=== Section Start ===

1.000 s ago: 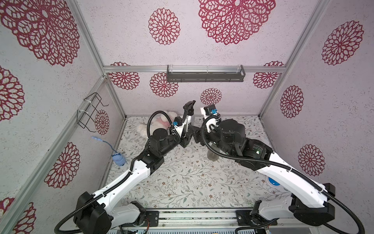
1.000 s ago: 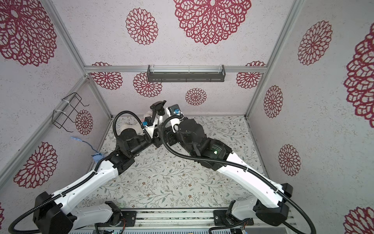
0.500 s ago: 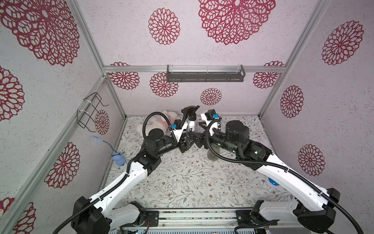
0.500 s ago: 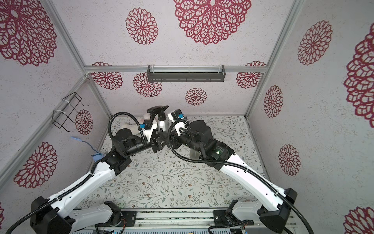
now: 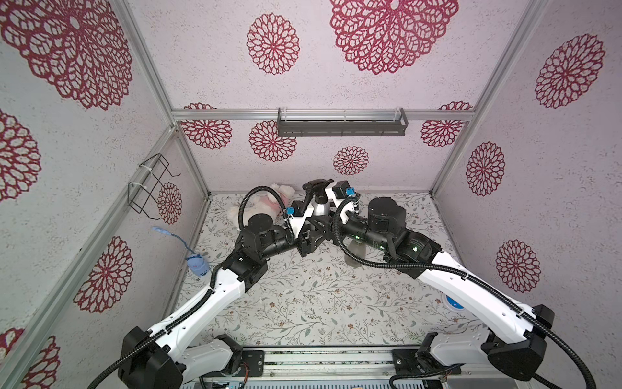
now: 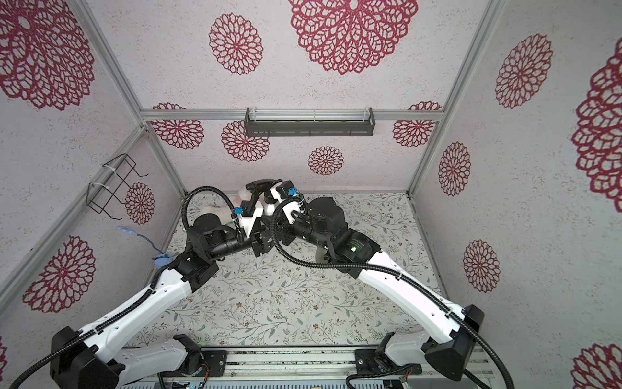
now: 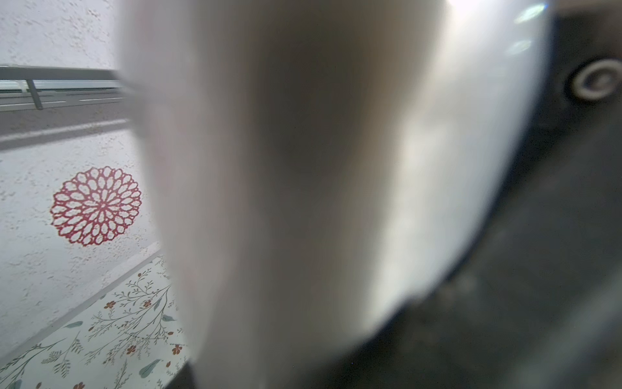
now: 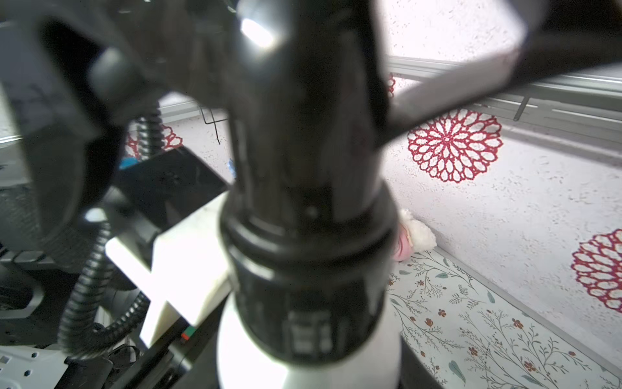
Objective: Attach spray nozzles to spray bottles
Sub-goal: Place the spray bottle at the center of the board.
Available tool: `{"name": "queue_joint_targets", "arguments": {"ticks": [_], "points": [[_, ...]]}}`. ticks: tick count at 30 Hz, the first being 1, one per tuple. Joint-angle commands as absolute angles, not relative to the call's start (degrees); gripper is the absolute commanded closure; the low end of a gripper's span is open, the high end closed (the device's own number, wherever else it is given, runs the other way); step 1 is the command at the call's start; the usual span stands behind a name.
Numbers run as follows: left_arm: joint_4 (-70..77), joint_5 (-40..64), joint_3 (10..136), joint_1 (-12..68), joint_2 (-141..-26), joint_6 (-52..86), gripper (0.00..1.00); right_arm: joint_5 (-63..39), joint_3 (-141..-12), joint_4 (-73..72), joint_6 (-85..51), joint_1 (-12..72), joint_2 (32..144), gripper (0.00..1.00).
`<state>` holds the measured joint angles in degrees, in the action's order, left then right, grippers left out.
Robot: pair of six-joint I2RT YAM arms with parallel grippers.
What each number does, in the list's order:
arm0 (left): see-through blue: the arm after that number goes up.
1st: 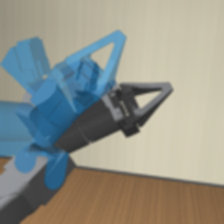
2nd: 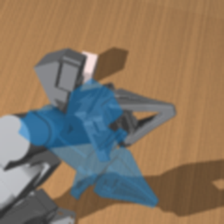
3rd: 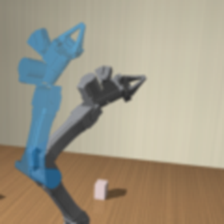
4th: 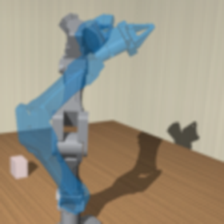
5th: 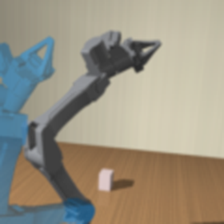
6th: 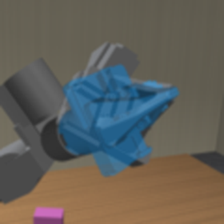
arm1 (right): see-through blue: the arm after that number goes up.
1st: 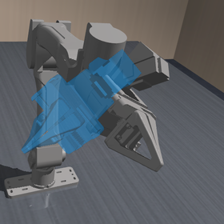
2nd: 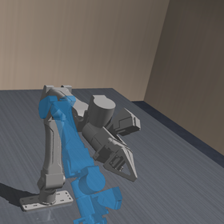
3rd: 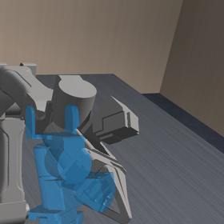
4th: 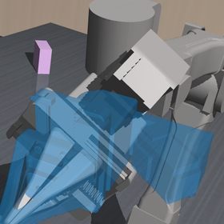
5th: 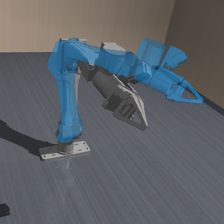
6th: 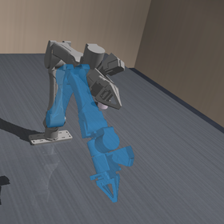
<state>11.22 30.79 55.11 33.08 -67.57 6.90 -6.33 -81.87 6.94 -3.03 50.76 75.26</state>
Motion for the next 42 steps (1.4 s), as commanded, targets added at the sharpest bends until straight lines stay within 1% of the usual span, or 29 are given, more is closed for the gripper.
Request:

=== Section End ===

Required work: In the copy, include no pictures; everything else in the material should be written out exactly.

Result of the exercise:
1.000 s ago: 
1.000 s ago: 
0.500 s ago: 
0.500 s ago: 
now: 
now: 
now: 
now: 
Objective: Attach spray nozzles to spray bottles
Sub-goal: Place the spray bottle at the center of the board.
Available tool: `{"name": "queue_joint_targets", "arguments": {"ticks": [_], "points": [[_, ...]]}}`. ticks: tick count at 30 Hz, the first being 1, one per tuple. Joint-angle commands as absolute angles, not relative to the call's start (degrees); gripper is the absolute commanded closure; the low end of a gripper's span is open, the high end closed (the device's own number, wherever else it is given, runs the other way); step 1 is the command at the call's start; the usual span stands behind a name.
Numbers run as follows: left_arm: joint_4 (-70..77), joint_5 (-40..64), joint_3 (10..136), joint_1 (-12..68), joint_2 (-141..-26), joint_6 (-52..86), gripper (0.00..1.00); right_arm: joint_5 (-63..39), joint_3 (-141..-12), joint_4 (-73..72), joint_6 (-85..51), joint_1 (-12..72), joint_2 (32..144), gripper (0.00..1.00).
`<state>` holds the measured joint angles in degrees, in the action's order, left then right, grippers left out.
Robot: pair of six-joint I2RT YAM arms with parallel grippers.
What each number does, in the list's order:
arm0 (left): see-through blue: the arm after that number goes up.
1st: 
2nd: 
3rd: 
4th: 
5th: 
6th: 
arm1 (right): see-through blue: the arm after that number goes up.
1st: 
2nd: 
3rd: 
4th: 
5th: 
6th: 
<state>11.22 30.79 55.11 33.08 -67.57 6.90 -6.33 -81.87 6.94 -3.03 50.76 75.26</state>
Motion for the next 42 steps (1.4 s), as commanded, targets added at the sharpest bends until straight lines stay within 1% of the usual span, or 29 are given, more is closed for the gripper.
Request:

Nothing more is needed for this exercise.